### [WHAT YOU ARE ASKED TO DO]
Print every line of the material below exactly as it stands, but omit the pictures.

### [DATA SEGMENT]
<<<<
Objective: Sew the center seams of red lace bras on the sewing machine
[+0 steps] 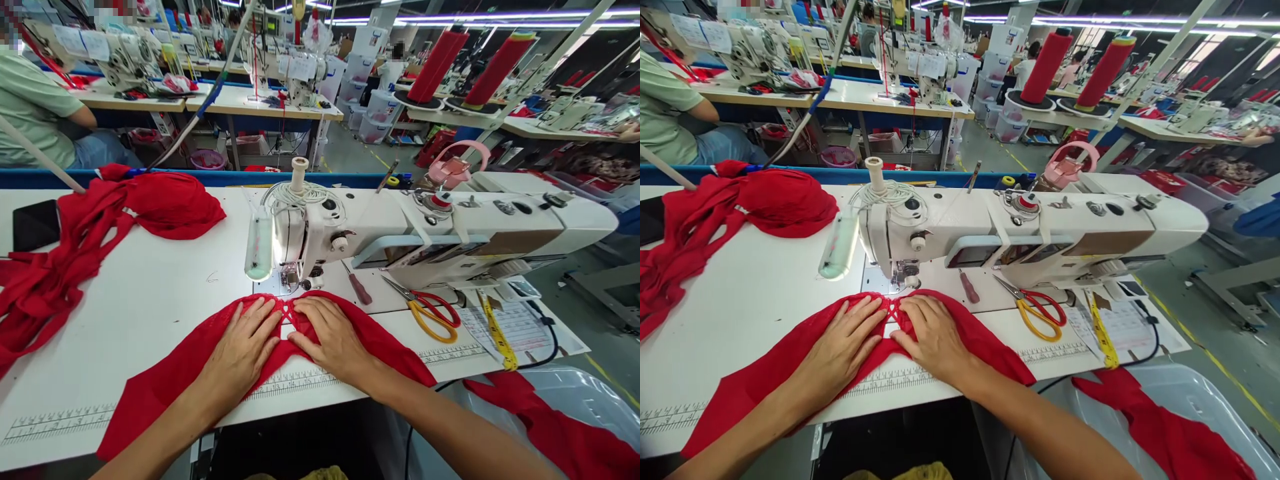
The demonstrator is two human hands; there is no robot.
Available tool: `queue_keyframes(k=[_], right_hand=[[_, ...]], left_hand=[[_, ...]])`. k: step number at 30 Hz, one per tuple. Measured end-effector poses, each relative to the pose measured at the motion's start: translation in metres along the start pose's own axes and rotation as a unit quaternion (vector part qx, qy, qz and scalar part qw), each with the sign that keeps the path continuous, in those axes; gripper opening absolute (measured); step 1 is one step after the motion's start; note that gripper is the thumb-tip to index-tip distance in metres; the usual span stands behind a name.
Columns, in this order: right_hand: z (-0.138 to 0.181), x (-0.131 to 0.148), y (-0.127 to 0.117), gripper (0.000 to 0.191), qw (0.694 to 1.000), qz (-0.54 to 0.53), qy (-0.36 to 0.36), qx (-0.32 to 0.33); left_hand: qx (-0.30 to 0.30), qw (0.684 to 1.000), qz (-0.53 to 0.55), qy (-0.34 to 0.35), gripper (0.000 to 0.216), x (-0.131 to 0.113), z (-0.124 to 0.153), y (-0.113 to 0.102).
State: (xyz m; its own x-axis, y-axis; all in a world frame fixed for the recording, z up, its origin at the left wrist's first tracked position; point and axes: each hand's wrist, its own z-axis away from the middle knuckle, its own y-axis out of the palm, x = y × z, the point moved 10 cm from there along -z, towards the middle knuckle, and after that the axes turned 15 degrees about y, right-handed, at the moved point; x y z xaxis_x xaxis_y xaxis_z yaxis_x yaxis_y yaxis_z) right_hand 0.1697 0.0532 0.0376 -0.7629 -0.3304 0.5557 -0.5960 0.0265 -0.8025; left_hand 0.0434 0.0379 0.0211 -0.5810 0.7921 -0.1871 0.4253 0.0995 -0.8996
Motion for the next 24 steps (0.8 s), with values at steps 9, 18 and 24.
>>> queue_keyframes(k=[9, 18, 24], right_hand=[[-0.003, 0.001, 0.003, 0.032, 0.998, 0.059, 0.005, 0.004], [-0.005, -0.006, 0.006, 0.039, 0.997, 0.071, 0.036, 0.008], [-0.005, -0.013, 0.007, 0.046, 0.995, 0.074, 0.058, 0.013]], left_hand=[[-0.010, 1.000, -0.021, 0.007, 0.041, 0.000, -0.001, 0.000], [-0.001, 0.998, -0.058, 0.005, 0.046, 0.000, -0.003, 0.000], [-0.017, 0.998, -0.056, 0.011, 0.045, 0.001, -0.002, -0.003]])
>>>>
### [RESPONSE]
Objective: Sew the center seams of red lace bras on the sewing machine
[+0 steps] 
The demonstrator is two human hands; there is no robot.
Available tool: `queue_keyframes(k=[_], right_hand=[[_, ...]], left_hand=[[_, ...]])`. k: step number at 30 Hz, one per tuple. Measured end-effector poses, each relative to the pose measured at the motion's start: translation in metres along the start pose's own axes and rotation as a unit quaternion (vector part qx, qy, qz and scalar part qw), each with the sign that keeps the path continuous, in those axes; gripper opening absolute (measured); step 1 is one step after the motion's start; note that gripper is the thumb-tip to index-tip distance in metres; the usual span stands behind a name.
Columns, in this order: right_hand: z (-0.138 to 0.181), x (-0.131 to 0.148), y (-0.127 to 0.117), gripper (0.000 to 0.191), qw (0.694 to 1.000), qz (-0.54 to 0.53), qy (-0.36 to 0.36), qx (-0.32 to 0.33); left_hand: qx (-0.30 to 0.30), qw (0.684 to 1.000), qz (-0.53 to 0.55), qy (-0.34 to 0.35), gripper (0.000 to 0.216), x (-0.131 to 0.113), z (-0.124 to 0.153), y (-0.113 to 0.102).
State: (xyz m; its own x-axis, y-axis; all in a world frame fixed for the recording, z up, its origin at the left wrist's first tracked position; point and axes: each hand's wrist, its own z-axis away from the middle knuckle, its own y-axis out of the palm, x = y × z, the point moved 10 cm from there along -z, towards the middle knuckle, and after that the axes turned 15 degrees about y, right-handed, at the moved point; x y z xaxis_x xaxis_y xaxis_z yaxis_x yaxis_y yaxis_z) right_hand 0.1697 0.0532 0.0376 -0.7629 -0.3304 0.5557 -0.5960 0.0265 -0.8025; left_hand 0.0434 0.0379 0.0211 -0.5810 0.7921 -0.1871 0.4253 0.0995 -0.8996
Motion for the next 24 steps (0.8 s), with values at steps 9, 18 and 24.
>>> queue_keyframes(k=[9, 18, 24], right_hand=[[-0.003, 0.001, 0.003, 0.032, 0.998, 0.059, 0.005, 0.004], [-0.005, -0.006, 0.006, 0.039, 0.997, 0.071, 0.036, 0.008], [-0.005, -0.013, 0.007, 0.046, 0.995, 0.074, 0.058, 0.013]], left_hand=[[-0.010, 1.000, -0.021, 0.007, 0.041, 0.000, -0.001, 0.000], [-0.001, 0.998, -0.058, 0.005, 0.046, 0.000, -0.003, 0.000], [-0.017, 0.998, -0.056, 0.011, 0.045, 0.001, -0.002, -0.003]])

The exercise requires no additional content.